Stateless agents treat every user message as independent. This means asking 'What is the capital of France?' followed by 'What is its population?' fails because the agent does not know what 'its' refers to. Memory solves this by maintaining conversation history across interactions. The simplest memory approach passes the full conversation history to the model on each turn. In LangChain, use a list to accumulate messages and pass them as part of the prompt. Each user message and agent response is appended to the list, giving the model full context for understanding references and follow-up questions. For longer conversations, full history exceeds the context window. Implement a sliding window that keeps the last N message pairs and summarizes older messages. The summarization can use a cheaper model since it does not need sophisticated reasoning. Store the summary as a system message at the beginning of the conversation, followed by the recent messages in full. LangGraph provides a more robust memory solution through checkpointing. The graph state persists across invocations, identified by a thread_id. When the user returns to a conversation, the checkpointer loads the previous state and the agent continues seamlessly. For production applications, use SqliteSaver for single-server deployments or PostgresSaver for distributed deployments. Semantic memory adds another dimension: instead of remembering everything sequentially, the agent stores and retrieves specific facts. When a user says 'My name is Priya and I work at Infosys', store these facts in a key-value store. When the user later asks 'Can you recommend training for my company?', retrieve the stored fact about Infosys and personalize the recommendation. This requires a separate retrieval mechanism, often a vector store or a simple database, that the agent queries as a tool. Design your memory system based on your use case. Customer support agents need full conversation history for context. Research assistants need semantic memory for accumulating findings. Task-oriented agents might need only the current task state. Over-engineering memory adds latency and cost without improving user experience.

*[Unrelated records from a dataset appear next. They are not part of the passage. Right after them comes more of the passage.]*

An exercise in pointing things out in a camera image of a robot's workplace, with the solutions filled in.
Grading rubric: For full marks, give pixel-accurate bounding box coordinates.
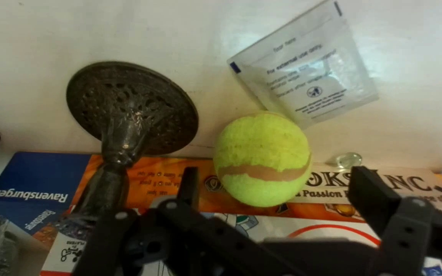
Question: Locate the small clear glass bead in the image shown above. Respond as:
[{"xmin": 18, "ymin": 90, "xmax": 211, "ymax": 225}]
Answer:
[{"xmin": 333, "ymin": 151, "xmax": 363, "ymax": 174}]

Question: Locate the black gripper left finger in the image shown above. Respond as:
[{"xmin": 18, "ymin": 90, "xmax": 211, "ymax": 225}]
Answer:
[{"xmin": 153, "ymin": 166, "xmax": 303, "ymax": 276}]

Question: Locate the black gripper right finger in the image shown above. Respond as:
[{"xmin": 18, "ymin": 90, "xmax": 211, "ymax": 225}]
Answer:
[{"xmin": 346, "ymin": 166, "xmax": 435, "ymax": 276}]

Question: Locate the yellow-green tennis ball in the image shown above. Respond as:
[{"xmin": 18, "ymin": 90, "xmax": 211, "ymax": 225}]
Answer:
[{"xmin": 211, "ymin": 111, "xmax": 313, "ymax": 209}]

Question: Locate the dark metal candle holder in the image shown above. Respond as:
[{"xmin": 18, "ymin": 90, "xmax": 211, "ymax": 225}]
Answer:
[{"xmin": 66, "ymin": 60, "xmax": 199, "ymax": 229}]

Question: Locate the white paper sachet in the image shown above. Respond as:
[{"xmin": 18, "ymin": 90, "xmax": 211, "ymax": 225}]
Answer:
[{"xmin": 225, "ymin": 0, "xmax": 380, "ymax": 129}]

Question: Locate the blue Ravensburger puzzle box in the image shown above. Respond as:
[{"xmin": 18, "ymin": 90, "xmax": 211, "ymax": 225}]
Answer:
[{"xmin": 0, "ymin": 151, "xmax": 92, "ymax": 243}]

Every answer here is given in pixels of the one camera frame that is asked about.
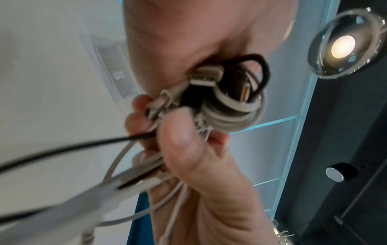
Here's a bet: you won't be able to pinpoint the person's left hand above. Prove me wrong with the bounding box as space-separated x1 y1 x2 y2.
122 0 295 94

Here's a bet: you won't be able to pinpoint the cyan wall light strips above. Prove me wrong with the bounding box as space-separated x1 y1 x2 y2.
229 0 341 217

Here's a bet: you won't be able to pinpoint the white table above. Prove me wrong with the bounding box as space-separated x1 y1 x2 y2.
0 0 152 245

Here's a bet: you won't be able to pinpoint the person's right hand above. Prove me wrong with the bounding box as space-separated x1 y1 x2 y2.
125 95 279 245

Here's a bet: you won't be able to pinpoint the white mini drawer box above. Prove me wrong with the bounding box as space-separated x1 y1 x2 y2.
92 42 143 99

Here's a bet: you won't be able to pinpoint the glass pendant lamp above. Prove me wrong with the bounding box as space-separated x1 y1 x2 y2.
307 7 387 80

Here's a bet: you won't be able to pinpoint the blue sofa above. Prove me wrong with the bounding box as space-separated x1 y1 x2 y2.
127 191 152 245

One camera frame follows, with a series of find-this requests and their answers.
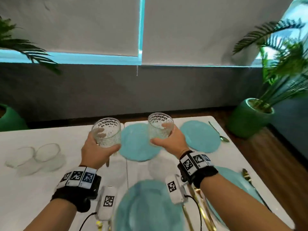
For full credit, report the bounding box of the person's right hand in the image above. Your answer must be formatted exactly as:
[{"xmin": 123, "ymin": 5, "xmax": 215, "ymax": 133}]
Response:
[{"xmin": 150, "ymin": 122, "xmax": 192, "ymax": 159}]

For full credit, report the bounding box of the black left marker wristband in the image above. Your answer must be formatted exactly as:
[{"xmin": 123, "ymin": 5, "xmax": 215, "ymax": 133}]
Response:
[{"xmin": 51, "ymin": 166, "xmax": 102, "ymax": 213}]

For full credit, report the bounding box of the golden cutlery spoon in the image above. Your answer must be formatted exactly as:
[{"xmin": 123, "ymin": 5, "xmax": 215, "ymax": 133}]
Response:
[
  {"xmin": 208, "ymin": 121, "xmax": 230, "ymax": 143},
  {"xmin": 242, "ymin": 168, "xmax": 272, "ymax": 212},
  {"xmin": 182, "ymin": 204, "xmax": 195, "ymax": 231}
]

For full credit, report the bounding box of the cyan lit window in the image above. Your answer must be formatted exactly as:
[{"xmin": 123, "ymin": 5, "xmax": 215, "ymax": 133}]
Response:
[{"xmin": 0, "ymin": 0, "xmax": 308, "ymax": 68}]

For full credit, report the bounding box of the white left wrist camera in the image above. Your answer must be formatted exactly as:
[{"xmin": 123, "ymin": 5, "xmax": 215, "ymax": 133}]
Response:
[{"xmin": 95, "ymin": 186, "xmax": 118, "ymax": 222}]

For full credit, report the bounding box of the black marker wristband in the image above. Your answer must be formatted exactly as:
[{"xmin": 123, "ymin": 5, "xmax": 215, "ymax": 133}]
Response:
[
  {"xmin": 51, "ymin": 166, "xmax": 102, "ymax": 213},
  {"xmin": 177, "ymin": 150, "xmax": 219, "ymax": 189}
]

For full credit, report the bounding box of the black right camera cable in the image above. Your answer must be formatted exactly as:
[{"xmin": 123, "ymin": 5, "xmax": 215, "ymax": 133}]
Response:
[{"xmin": 184, "ymin": 194, "xmax": 202, "ymax": 231}]

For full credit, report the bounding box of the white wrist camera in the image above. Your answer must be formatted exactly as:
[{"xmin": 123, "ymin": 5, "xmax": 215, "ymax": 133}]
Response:
[
  {"xmin": 165, "ymin": 174, "xmax": 188, "ymax": 205},
  {"xmin": 95, "ymin": 186, "xmax": 118, "ymax": 222}
]

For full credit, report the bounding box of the light blue plate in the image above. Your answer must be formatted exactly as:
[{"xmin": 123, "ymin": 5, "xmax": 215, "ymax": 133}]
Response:
[
  {"xmin": 179, "ymin": 120, "xmax": 221, "ymax": 154},
  {"xmin": 114, "ymin": 179, "xmax": 186, "ymax": 231},
  {"xmin": 207, "ymin": 166, "xmax": 265, "ymax": 229},
  {"xmin": 119, "ymin": 122, "xmax": 162, "ymax": 162}
]

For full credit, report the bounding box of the person's left hand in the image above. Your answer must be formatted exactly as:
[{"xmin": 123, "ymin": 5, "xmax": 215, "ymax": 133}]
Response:
[{"xmin": 80, "ymin": 128, "xmax": 121, "ymax": 170}]

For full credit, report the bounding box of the black camera cable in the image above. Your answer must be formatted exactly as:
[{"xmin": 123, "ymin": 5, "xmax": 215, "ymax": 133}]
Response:
[
  {"xmin": 79, "ymin": 212, "xmax": 97, "ymax": 231},
  {"xmin": 184, "ymin": 194, "xmax": 202, "ymax": 231}
]

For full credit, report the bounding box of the green plant pot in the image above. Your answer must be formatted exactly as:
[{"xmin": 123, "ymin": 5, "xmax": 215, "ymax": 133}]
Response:
[{"xmin": 0, "ymin": 104, "xmax": 29, "ymax": 132}]

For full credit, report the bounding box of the black left camera cable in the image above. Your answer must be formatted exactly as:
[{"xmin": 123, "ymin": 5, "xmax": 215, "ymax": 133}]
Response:
[{"xmin": 79, "ymin": 212, "xmax": 97, "ymax": 231}]

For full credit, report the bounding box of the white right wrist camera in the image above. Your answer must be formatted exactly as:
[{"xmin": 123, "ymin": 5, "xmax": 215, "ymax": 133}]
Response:
[{"xmin": 165, "ymin": 174, "xmax": 188, "ymax": 205}]

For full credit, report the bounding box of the white roller blind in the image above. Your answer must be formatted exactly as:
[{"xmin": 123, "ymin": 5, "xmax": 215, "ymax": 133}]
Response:
[
  {"xmin": 0, "ymin": 0, "xmax": 141, "ymax": 57},
  {"xmin": 142, "ymin": 0, "xmax": 295, "ymax": 67}
]

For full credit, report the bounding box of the black right marker wristband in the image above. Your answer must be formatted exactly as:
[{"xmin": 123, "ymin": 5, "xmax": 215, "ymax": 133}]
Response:
[{"xmin": 177, "ymin": 150, "xmax": 219, "ymax": 189}]

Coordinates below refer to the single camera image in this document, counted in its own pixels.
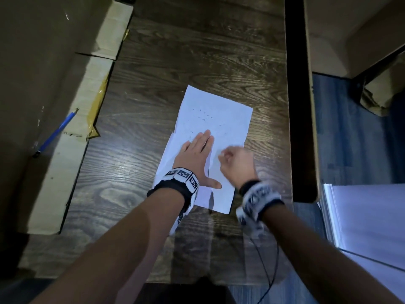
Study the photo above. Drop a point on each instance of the white paper sheet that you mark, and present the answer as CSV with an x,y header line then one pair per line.
x,y
218,113

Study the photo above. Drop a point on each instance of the black white marker wristband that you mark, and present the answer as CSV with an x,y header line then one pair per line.
x,y
259,199
183,175

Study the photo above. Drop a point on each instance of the person's left hand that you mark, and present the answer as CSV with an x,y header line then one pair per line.
x,y
194,158

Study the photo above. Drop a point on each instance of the tan wooden cabinet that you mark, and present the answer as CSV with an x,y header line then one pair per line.
x,y
348,28

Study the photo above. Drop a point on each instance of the person's right forearm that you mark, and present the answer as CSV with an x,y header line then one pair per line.
x,y
322,262

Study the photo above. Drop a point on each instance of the person's dark trousers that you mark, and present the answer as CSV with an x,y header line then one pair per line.
x,y
190,294

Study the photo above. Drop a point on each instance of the brown cardboard box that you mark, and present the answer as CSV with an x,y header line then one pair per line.
x,y
31,91

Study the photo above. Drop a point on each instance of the person's right hand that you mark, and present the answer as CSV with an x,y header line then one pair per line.
x,y
239,166

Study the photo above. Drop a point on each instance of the person's left forearm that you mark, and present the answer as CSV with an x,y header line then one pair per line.
x,y
110,256

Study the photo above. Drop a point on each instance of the white panel with metal edge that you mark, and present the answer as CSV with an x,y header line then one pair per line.
x,y
373,224

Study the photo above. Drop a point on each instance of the blue pencil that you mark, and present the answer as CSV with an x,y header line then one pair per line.
x,y
55,133

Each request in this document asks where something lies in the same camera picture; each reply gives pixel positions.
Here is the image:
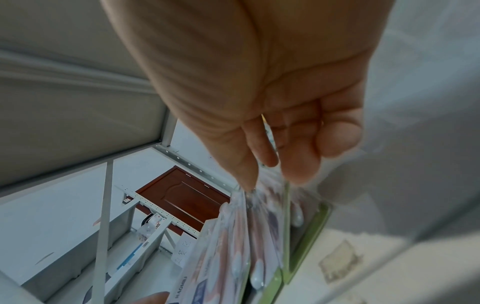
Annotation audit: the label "person's left hand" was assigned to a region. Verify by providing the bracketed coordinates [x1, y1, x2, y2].
[132, 290, 172, 304]

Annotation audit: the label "person's right hand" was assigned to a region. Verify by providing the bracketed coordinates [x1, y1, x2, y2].
[99, 0, 399, 191]

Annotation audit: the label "row of pink toothbrush packets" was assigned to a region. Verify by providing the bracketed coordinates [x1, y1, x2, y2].
[168, 114, 333, 304]

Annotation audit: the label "white metal shelf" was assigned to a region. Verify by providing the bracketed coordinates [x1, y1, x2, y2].
[0, 0, 480, 304]

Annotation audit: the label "hanging paper sheets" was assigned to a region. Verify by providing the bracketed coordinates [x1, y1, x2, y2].
[171, 232, 196, 268]

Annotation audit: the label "white stationery rack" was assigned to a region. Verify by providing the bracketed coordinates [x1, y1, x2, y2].
[0, 182, 204, 304]

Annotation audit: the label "red-brown wooden door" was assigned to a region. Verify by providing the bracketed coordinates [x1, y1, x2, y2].
[134, 166, 232, 235]

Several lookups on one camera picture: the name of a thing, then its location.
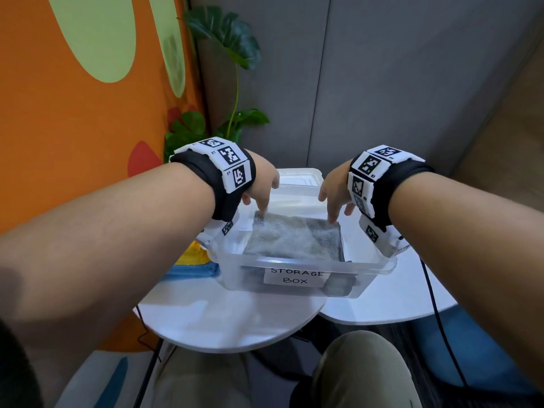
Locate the person's right hand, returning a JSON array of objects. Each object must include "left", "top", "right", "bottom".
[{"left": 318, "top": 159, "right": 356, "bottom": 224}]

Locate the yellow towel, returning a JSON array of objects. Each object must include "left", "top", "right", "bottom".
[{"left": 174, "top": 241, "right": 212, "bottom": 266}]

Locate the person's left hand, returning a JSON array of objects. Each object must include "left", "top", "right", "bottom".
[{"left": 241, "top": 150, "right": 281, "bottom": 217}]

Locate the black wristband with markers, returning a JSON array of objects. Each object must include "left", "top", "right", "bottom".
[
  {"left": 347, "top": 144, "right": 435, "bottom": 232},
  {"left": 169, "top": 137, "right": 257, "bottom": 222}
]

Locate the black right wristband with markers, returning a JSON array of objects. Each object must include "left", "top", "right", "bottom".
[{"left": 347, "top": 144, "right": 435, "bottom": 232}]

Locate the black right camera cable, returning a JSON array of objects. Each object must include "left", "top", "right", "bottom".
[{"left": 419, "top": 258, "right": 468, "bottom": 387}]

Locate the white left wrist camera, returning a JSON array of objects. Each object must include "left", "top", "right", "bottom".
[{"left": 195, "top": 212, "right": 241, "bottom": 250}]

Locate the blue towel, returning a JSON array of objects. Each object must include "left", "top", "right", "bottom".
[{"left": 163, "top": 262, "right": 221, "bottom": 281}]

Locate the black left wristband with markers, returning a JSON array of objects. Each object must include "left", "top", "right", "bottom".
[{"left": 169, "top": 137, "right": 257, "bottom": 222}]

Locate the person's right forearm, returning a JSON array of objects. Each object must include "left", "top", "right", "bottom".
[{"left": 389, "top": 172, "right": 544, "bottom": 392}]

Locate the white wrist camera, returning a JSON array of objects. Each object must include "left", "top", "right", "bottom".
[
  {"left": 195, "top": 212, "right": 241, "bottom": 250},
  {"left": 359, "top": 214, "right": 411, "bottom": 258}
]

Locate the green leafy plant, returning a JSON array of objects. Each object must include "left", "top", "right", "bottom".
[{"left": 163, "top": 6, "right": 271, "bottom": 164}]

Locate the person's leg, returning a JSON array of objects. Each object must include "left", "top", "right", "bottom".
[
  {"left": 151, "top": 348, "right": 252, "bottom": 408},
  {"left": 312, "top": 330, "right": 422, "bottom": 408}
]

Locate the person's left leg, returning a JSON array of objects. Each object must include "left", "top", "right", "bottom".
[{"left": 151, "top": 348, "right": 252, "bottom": 408}]

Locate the person's left forearm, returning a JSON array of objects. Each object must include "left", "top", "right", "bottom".
[{"left": 0, "top": 162, "right": 215, "bottom": 408}]

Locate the clear plastic storage box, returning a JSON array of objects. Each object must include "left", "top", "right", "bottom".
[{"left": 207, "top": 167, "right": 398, "bottom": 299}]

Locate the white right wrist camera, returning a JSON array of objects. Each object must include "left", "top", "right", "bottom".
[{"left": 359, "top": 214, "right": 411, "bottom": 258}]

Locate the person's right leg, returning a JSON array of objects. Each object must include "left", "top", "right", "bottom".
[{"left": 312, "top": 330, "right": 422, "bottom": 408}]

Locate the dark green shirt sleeve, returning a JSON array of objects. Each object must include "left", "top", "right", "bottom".
[{"left": 0, "top": 318, "right": 43, "bottom": 408}]

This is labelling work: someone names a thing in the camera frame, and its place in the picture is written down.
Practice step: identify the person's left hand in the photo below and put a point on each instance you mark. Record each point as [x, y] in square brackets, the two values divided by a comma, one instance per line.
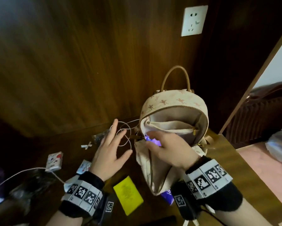
[105, 160]

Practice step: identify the person's right hand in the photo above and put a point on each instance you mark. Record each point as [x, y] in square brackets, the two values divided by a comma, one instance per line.
[176, 150]

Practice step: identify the beige horse-print backpack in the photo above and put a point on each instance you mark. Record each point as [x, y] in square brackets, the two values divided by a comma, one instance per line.
[176, 115]

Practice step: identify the yellow box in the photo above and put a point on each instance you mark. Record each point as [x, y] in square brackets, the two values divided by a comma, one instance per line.
[129, 195]

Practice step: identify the blue pocket tissue pack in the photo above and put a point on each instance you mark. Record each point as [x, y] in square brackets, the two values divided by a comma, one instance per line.
[167, 196]

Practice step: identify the person's right forearm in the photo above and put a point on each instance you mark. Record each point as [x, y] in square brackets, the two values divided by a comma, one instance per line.
[244, 214]

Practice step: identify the small red-print packet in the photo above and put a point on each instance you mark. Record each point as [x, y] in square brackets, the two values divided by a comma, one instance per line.
[84, 167]

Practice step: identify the clear bag with dark contents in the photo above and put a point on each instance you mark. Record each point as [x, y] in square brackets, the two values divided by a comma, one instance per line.
[99, 137]

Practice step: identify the small white ribbon cross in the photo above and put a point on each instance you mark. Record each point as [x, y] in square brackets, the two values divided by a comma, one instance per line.
[86, 145]

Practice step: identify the left marker wristband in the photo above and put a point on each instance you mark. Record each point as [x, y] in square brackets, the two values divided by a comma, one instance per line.
[83, 194]

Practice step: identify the marker wristband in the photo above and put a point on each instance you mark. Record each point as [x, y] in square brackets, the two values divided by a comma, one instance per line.
[83, 194]
[209, 175]

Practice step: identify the right marker wristband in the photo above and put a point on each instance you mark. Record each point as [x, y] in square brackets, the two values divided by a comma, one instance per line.
[209, 175]

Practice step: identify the white red-print box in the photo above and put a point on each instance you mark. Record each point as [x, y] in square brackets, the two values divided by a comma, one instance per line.
[53, 161]

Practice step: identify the black stick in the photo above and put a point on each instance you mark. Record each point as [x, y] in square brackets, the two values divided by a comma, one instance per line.
[162, 221]

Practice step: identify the dark wooden bed headboard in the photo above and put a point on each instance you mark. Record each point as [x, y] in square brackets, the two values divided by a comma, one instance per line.
[261, 115]

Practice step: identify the white plastic bag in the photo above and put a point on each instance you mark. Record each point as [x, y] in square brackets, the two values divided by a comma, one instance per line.
[280, 145]

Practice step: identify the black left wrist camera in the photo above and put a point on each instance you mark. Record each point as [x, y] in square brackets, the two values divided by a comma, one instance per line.
[108, 207]

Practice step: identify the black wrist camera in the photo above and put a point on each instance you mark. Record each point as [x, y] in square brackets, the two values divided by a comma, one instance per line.
[182, 201]
[108, 207]

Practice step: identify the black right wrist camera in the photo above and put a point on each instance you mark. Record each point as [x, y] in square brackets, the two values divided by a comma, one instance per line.
[182, 201]

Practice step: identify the white wall socket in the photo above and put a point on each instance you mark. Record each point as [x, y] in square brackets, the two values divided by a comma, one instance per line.
[194, 21]

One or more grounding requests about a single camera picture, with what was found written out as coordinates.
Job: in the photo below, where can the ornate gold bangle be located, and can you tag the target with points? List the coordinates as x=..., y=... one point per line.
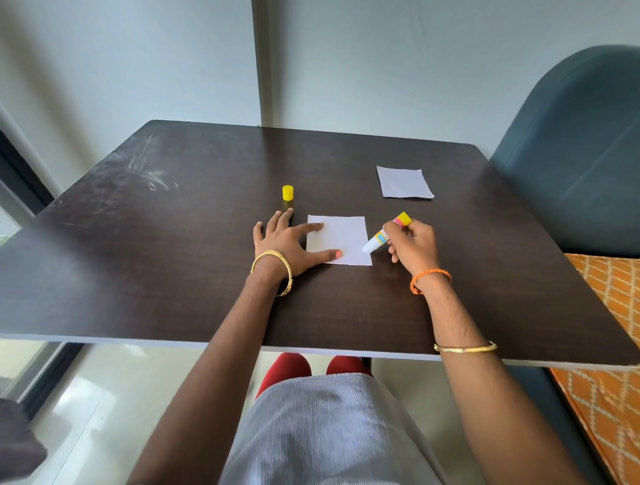
x=280, y=265

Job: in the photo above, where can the person's left little finger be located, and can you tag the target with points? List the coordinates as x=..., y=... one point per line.
x=258, y=231

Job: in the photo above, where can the orange patterned cushion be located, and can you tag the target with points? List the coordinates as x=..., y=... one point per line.
x=607, y=359

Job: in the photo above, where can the white glue stick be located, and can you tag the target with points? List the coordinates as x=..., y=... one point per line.
x=382, y=239

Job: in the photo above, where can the red trousers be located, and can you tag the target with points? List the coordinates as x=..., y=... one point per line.
x=287, y=372

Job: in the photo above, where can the person's right forearm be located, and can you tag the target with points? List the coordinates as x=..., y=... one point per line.
x=480, y=384

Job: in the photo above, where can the person's right hand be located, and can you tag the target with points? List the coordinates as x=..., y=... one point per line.
x=415, y=247

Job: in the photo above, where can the person's left forearm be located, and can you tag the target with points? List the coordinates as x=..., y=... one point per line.
x=210, y=374

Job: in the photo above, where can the dark wooden table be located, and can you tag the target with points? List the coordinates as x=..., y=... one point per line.
x=200, y=250

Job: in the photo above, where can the dark window frame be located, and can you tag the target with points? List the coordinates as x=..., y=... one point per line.
x=30, y=349

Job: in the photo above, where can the person's left middle finger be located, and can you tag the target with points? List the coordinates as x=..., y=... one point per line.
x=286, y=219

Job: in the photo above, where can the person's left thumb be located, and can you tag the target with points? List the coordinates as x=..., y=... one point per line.
x=326, y=256

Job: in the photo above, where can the thin gold bangle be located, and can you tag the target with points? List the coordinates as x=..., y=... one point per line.
x=465, y=348

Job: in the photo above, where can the grey striped garment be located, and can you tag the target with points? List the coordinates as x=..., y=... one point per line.
x=325, y=429

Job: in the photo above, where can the white square paper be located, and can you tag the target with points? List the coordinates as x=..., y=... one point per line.
x=345, y=240
x=404, y=182

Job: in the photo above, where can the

Production agents need robust error handling because failures are inevitable. Tool functions can throw exceptions, APIs can timeout, and the model can generate invalid tool calls. Your agent needs to recover gracefully from all of these. Wrap tool functions in try-except blocks and return informative error messages rather than raising exceptions. If a web search fails, return 'Search temporarily unavailable. Try rephrasing your query.' This gives the model information to work with. It might try a different search query or use a different tool instead of crashing. Handle model-level errors with retry logic. Rate limit errors (429) should trigger exponential backoff. Timeout errors should retry once, then fall back to a faster model. Content filter rejections should return a user-friendly message explaining that the request could not be processed. Testing agents requires a different approach than testing regular software. Write deterministic tests by mocking the LLM: use unittest.mock to replace the model with a function that returns predetermined responses, then verify that your agent executes the correct sequence of tool calls. This tests your orchestration logic without the non-determinism of real LLM calls. For quality testing, maintain a test suite of 30-50 representative queries with expected behaviors (not exact outputs). Run these against the real model periodically and score results on correctness, tool usage, and response quality. Automated evaluation using an LLM-as-judge can scale this to hundreds of test cases. Deployment starts with wrapping your agent in a FastAPI endpoint with async support. Add request validation, authentication, rate limiting, and timeout handling at the API layer. Use Docker for containerization and deploy to your cloud provider of choice. Monitor token usage, response latency, and error rates from day one. Set up alerts for anomalies and review agent traces weekly to identify improvement opportunities.